In 2011 I am keeping a sketch diary. Nightly, I reflect on the day and choose what's worthwhile or funny enough to immortalize with one sketch. I make a point not to limit myself to positives. If something awful happens, and I feel like including it, so be it. For someone who spent the last few months of 2010 in tears, I’m happy to report the first five weeks of drawings are shockingly pleasant. There are lots of pictures of food (pies, my new crock pot, steaming mugs of tea, a jar of homemade yogurt), a guitar, a turtle shaped loaf of bread (oh wait, that’s food again), a big fuzzy chair. Maybe this little project, which takes only a few minutes a day, is actually improving my outlook.
At least it was...
A couple things happened to downshift my mood.
One: I rediscovered this music video of John Mayer (my guitar idol and new boyfriend) playing Slow Dancing in a Burning Room. This song makes my soul hurt. It’s a great torture device.
Two: February covered up all the blades of grass that were starting to show beneath January’s leavings. There’s just no way I can keep pretending it’s mid-March when my car is stuck in the driveway.

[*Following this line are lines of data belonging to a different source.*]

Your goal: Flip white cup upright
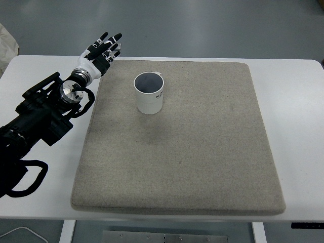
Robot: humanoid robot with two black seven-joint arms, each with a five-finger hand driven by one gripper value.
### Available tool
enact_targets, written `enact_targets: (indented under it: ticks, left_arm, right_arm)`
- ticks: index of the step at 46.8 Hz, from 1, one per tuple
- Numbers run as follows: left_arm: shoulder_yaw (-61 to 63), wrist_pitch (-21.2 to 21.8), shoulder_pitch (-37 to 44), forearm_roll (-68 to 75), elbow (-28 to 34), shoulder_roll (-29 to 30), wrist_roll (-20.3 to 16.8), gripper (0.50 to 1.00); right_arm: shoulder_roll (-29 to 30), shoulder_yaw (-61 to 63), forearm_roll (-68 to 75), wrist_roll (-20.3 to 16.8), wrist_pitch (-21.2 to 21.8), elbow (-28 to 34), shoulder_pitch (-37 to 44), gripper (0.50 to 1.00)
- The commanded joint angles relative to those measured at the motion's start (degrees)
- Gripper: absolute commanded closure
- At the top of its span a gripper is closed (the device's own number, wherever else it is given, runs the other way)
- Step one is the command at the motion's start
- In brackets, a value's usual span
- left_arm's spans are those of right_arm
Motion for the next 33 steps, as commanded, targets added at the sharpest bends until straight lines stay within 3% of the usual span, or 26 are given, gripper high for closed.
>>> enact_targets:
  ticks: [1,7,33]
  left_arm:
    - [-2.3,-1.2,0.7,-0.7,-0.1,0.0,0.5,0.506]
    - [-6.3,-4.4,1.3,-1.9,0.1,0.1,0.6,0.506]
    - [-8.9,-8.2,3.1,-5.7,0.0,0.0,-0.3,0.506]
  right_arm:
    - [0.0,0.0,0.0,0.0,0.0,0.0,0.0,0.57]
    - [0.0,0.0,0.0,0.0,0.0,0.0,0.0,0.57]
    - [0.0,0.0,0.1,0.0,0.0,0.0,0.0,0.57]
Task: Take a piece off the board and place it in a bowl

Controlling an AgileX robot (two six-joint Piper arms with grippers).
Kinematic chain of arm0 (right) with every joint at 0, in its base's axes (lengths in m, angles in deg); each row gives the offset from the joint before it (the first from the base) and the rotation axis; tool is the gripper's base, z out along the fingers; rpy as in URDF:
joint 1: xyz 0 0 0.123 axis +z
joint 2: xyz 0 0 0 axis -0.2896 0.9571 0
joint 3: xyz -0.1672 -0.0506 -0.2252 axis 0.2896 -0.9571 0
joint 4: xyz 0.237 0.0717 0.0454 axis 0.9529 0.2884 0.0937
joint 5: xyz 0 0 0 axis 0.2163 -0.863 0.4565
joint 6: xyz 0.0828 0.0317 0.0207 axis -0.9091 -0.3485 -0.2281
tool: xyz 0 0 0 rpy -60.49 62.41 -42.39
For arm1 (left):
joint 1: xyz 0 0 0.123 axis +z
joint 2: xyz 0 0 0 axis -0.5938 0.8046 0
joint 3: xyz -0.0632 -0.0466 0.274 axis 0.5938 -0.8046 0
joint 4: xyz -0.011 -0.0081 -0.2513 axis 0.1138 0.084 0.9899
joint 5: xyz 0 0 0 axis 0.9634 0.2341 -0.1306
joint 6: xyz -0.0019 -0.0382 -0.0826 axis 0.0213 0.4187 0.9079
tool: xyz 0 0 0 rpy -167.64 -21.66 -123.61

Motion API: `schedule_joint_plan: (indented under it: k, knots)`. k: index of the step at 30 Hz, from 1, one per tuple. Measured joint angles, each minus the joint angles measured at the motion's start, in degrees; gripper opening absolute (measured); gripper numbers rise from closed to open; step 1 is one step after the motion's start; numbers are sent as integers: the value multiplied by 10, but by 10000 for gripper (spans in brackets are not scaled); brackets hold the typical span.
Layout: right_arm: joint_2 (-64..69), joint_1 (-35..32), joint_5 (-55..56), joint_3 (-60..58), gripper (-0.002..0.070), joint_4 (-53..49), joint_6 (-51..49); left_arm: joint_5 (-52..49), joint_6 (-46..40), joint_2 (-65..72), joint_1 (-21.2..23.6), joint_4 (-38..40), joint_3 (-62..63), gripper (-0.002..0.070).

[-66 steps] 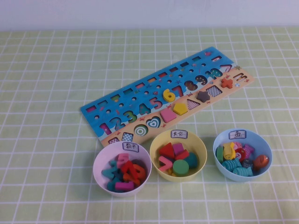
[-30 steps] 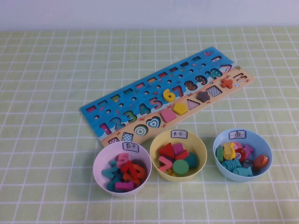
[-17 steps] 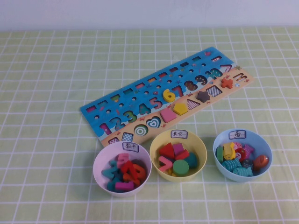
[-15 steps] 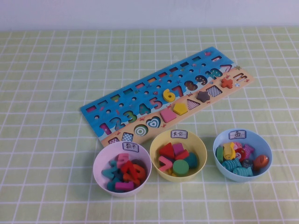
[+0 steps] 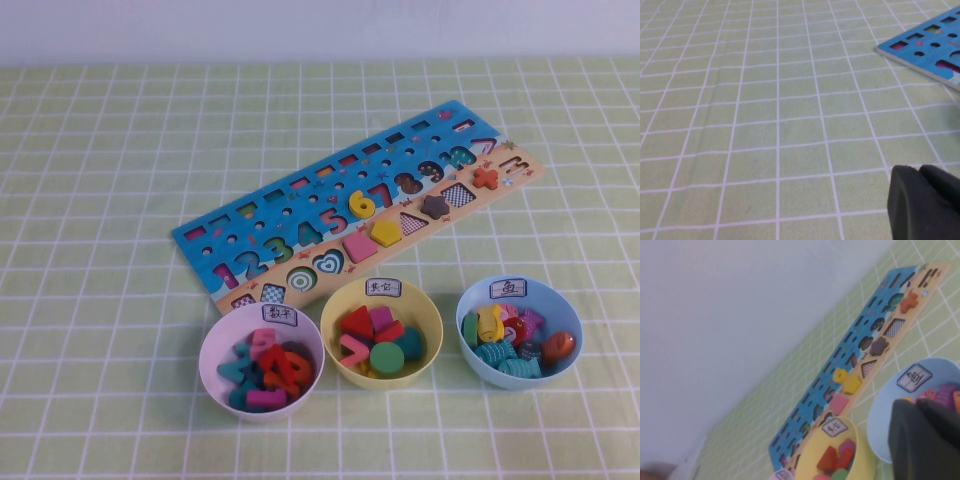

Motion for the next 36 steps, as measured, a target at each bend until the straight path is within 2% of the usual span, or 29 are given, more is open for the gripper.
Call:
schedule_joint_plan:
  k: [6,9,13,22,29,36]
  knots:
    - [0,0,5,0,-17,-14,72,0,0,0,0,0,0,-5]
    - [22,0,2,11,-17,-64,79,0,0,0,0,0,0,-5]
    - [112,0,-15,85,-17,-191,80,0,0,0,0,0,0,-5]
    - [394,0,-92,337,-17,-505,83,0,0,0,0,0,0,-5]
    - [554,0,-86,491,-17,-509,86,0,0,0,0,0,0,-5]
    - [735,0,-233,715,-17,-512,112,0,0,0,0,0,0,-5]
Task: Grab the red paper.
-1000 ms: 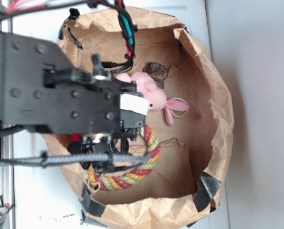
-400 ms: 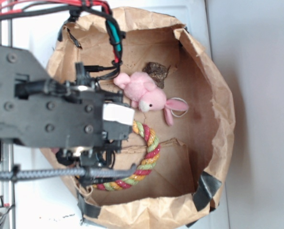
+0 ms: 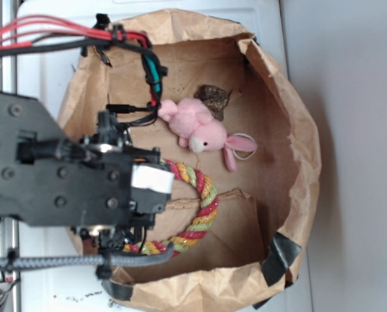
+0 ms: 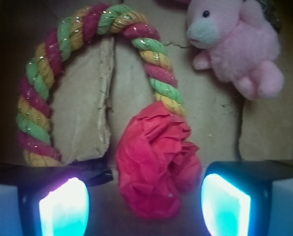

So I’m back to battling my wanderlust. I made a playlist called Sea Songs, which consists completely of stylistically unrelated music about the ocean, the beach, or sea creatures. It didn’t help. I baked and gave away a couple of pies. That felt nice, but then I went back outside and February confronted me by immediately freezing the insides of my nostrils.
I don’t know what it is about the ocean that's pulling me. I haven’t spent much time there—a few weeks or months in total, spread out over years of vacations. Add a couple more days if you count transatlantic flights spent holding my breath in fear of crashing into my big soggy friend.
I remember meeting the ocean and knowing without a doubt it was the best thing I’d ever encountered. I was 11, staying at Clearwater Beach with my parents and my sister. I feel still when I think about watching the water, listening to it, getting in it, breathing the air around it. It’s so vast, so powerful, so eternal—I forget my ‘individual human being’ issues and become another grain of sand on the beach. No memories of the past, no fears about the future. Just a tiny, inconsequential piece of something much larger.
It's February in Iowa, but I have the leftovers of our brief meetings. I find them in the deep pockets of dark suitcases, or in a shoebox in the back of a closet. Or on my easel.